You can't answer that by applying an average turnover rate. You need to understand the distribution—which tenants are likely to move, and when.

Two buildings with identical embedded rent can have completely different half-lives. That difference is worth millions in a competitive bid situation.

Reading the count

The answer exists in your portfolio data.

Your historical leases show exactly how tenants in your buildings behave at different rent positions. How long they stay when they're at market versus 5% below market versus 15% below market. How their tenure changes as their discount shrinks or grows over time.

That data reveals your Turnover Curves—the relationship between a tenant's rent position and how long they actually stay.

Turnover curves—the relationship between rent and tenure
Turnover curves—the relationship between rent and tenure.

Turnover Curves are the equivalent of knowing the card count.

Some markets show dramatic tenure differences based on rent position. In others, the difference is minimal. Your one-bedrooms in Toronto highrises might follow one curve. Your two-bedrooms in Montreal mid-rises might follow another. The more units of each type you have, the clearer the pattern becomes.

This is a data advantage.

If you own 2,000 units across Ontario, you can predict tenant behavior in buildings you don't yet own—as long as they're in similar markets with similar unit types. Your existing portfolio tells you what's likely to happen in acquisition targets.

Competitors without that data are still guessing while you've been counting cards. You can count cards. Each property you look at is a hand of blackjack and by knowing the card count, you can bet big when the odds are in your favor and avoid losing money when they are not. This is why casinos refuse service to people counting cards–it's too big of an advantage.

But here's what doesn't work: industry averages, generic assumptions, or rules of thumb. Turnover curves are market-specific, building-type-specific, and unit-type-specific. They change over time as regulations and market conditions shift.

The only reliable way to derive them is from your own portfolio data—and that requires enough units to see clear patterns.

The bidding advantage

Think about what this means in a competitive acquisition process.

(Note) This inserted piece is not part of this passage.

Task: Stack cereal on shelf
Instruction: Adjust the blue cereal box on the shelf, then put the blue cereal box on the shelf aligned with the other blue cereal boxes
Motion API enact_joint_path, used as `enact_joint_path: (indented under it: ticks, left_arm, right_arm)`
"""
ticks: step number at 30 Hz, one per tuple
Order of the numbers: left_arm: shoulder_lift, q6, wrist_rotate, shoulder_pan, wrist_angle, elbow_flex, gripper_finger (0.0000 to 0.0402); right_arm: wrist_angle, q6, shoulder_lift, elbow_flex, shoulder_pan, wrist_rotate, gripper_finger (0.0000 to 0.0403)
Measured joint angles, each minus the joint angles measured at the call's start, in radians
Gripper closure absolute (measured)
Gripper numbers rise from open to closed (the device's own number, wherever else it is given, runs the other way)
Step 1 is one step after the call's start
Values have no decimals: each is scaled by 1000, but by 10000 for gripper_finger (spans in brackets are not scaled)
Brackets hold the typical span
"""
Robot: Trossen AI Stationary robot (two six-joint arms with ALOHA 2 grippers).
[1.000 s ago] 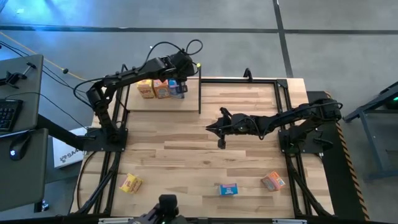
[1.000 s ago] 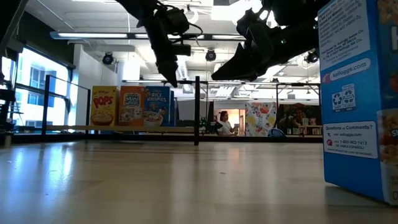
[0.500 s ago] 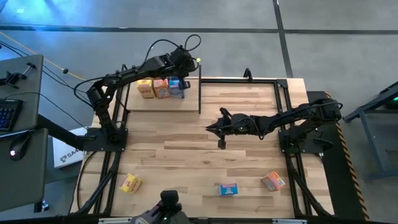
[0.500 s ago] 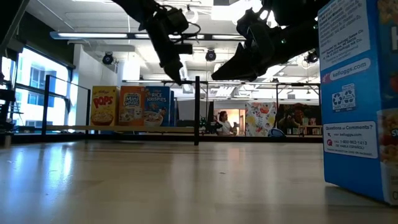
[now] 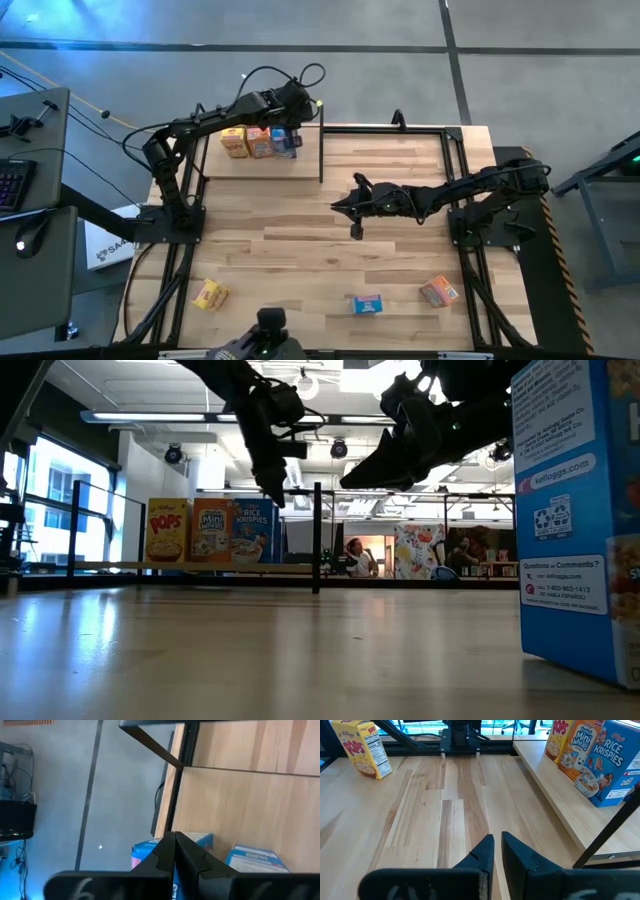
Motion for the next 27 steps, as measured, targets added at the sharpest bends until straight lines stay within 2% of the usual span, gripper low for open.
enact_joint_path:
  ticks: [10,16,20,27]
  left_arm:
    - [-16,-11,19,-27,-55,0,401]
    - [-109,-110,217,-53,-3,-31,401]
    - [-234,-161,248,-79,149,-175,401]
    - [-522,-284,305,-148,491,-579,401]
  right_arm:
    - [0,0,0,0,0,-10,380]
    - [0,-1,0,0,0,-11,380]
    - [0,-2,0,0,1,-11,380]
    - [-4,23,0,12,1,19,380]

You and three competitors are bidding on the same building. All four of you see 10% embedded rent. All four of you run DCF models with 20% turnover assumptions. All four of you calculate similar IRRs.

But you've derived turnover curves from your portfolio. You can see that this specific rent roll—with its particular distribution of tenant positions—has a 4.5-year half-life. Most of the embedded rent will materialize within your hold period.

Your competitors are underwriting it with an 8-year half-life without realizing it. They're being conservative because they don't trust their own assumptions.

You can bid higher and still hit your return targets. You win the deal.

Or consider the opposite: A building with 10% embedded rent comes to market. Everyone gets excited. Your competitors start penciling aggressive bids.

But your curves tell you this rent roll has an 11-year half-life. The embedded rent is real, but it's locked deep—concentrated in units with 20%+ discounts where tenants will sit for a decade. You'll barely capture any of it in a 5-year hold.

You pass. Your competitors overpay.

This is the difference between counting cards and playing blind.

Two different buildings with the same embedded rent can have very different outcomes
Two different buildings with the same embedded rent can have very different outcomes.

It's not just about making better decisions on individual buildings—it's about systematically winning the deals you should win and avoiding the ones you shouldn't. Over a dozen acquisitions, that edge compounds.

The information you need is already in your data. The current rent roll isn't just a snapshot of today's income—it's a predictor of which units will turn over and when.

You're sitting at a blackjack table. The count is sitting right in front of you. Every other bidder is playing blind.

The question isn't whether embedded rent exists — it's whether it belongs to you or the next buyer.